Inverse Trig Functions
Sine and Tangent
The functions sine, tangent and secant are not one-to-one, since
they repeat (every $2\pi$ for sine and secant, and every $\pi$ for
tangent). To get inverse functions, we must restrict their
domains. We could do this in many ways, but the convention is:
SINE: We restrict the domain to $[-\pi/2, \pi/2]$ to
ensure our function is one-to-one. By definition,
$\sin^{-1}(x)$ is the angle
in $[-\pi/2,\pi/2]$ whose sine is $x$. This only makes sense if $-1
\le x \le 1$.
| $$\theta = \sin^{-1}(x) \quad
\Longleftrightarrow \quad \sin(\theta)=x, \quad \hbox{ for
}-\pi/2 \le \theta \le \pi/2.$$ |
Examples: $\sin^{-1}(1/2)$ is the angle $\theta$ (in
the restricted domain) for which $\sin(\theta)=1/2$. Thus
$\theta=\pi/6$; i.e. $\sin^{-1}(1/2)=\pi/6$.
DO: Find $\sin^{-1}\left(\frac{\sqrt 3}{2}\right)$
TANGENT: We restrict the domain to
$(-\pi/2,\pi/2)$. By definition, $\tan^{-1}(x)$ is the angle in
$(-\pi/2,\pi/2)$ whose tangent value is $x$. Here, $x$ can be
any real number; can you see why?
| $$\theta=\tan^{-1}(x)
\quad \Longleftrightarrow \quad \tan(\theta)=x, \quad \hbox{
for } -\pi/2 < \theta < \pi/2.$$ |
DO:
Find $\tan^{-1}(\sqrt 3)$.
Some Facts
- In practice, $\sin^{-1}$ and $\tan^{-1}$ come up a lot,
$\sec^{-1}$ comes up occasionally, while $\cos^{-1}$,
$\cot^{-1}$ and $\csc^{-1}$ almost never come up.
- Another name for $\sin^{-1}(x)$ is $\arcsin(x)$.
Likewise, $\arctan(x)$ and $\arccos(x)$ mean $\tan^{-1}(x)$ and
$\cos^{-1}(x)$.
- The "exponent" $-1$ has more than one meaning, which you must
infer from the context.

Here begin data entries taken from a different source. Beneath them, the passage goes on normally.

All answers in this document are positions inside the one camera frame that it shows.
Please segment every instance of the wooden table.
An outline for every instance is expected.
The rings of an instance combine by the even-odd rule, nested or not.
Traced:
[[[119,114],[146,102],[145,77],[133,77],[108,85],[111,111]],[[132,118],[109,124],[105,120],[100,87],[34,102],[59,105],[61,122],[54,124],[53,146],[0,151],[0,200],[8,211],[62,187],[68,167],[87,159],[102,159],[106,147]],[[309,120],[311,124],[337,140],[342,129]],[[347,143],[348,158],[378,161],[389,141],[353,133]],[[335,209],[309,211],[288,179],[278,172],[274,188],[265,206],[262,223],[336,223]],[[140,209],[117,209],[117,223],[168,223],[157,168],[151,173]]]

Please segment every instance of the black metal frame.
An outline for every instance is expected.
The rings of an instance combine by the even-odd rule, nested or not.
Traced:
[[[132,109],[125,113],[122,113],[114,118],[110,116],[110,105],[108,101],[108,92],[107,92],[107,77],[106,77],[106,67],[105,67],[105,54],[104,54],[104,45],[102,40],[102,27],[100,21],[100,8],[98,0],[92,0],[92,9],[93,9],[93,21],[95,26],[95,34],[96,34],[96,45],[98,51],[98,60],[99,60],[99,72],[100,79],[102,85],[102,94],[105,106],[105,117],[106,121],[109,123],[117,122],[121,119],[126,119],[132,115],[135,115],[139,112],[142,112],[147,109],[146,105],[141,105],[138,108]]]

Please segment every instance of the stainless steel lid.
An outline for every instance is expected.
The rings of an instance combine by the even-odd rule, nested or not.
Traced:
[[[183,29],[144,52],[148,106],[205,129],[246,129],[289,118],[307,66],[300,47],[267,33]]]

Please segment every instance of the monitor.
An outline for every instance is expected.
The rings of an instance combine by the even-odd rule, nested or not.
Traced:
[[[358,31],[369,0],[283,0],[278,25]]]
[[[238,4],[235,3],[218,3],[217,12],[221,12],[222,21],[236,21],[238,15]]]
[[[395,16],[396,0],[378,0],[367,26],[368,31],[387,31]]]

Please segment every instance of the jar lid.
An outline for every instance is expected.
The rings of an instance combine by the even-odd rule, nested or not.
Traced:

The notation $\sin^{-1}(x)$ should
not be confused with expressions like $\sin^2(x)$.
$\sin^2(x)$ is shorthand for $(\sin(x))^2$, but $\sin^{-1}(x)$
is not $\sin(x)^{-1}$. It is the inverse sine of $x$. The
same applies to $\cos^{-1}(x)$ and $\tan^{-1}(x)$.
Similarly, $f^{-1}(x)$ is the inverse of $f$, not
$1/f(x)$. These are inverse functions, not reciprocals.
Advanced play for those who are interested
The function $\cos^{-1}$ is closely related to $\sin^{-1}$.
Specifically, $\cos^{-1}(x) =
\frac{\pi}{2}-\sin^{-1}(x)$. This is because
$\cos\left(\frac{\pi}{2}-\theta\right)=\sin(\theta)$.
Similarly, since $\cot(\theta)=1/\tan(\theta)$,
$\cot^{-1}(x)=\tan^{-1}(1/x)$.
Likewise, $\sec^{-1}(x)=\cos^{-1}(1/x)$
DO: Carefully play with these statements and see if
you can see why they are true.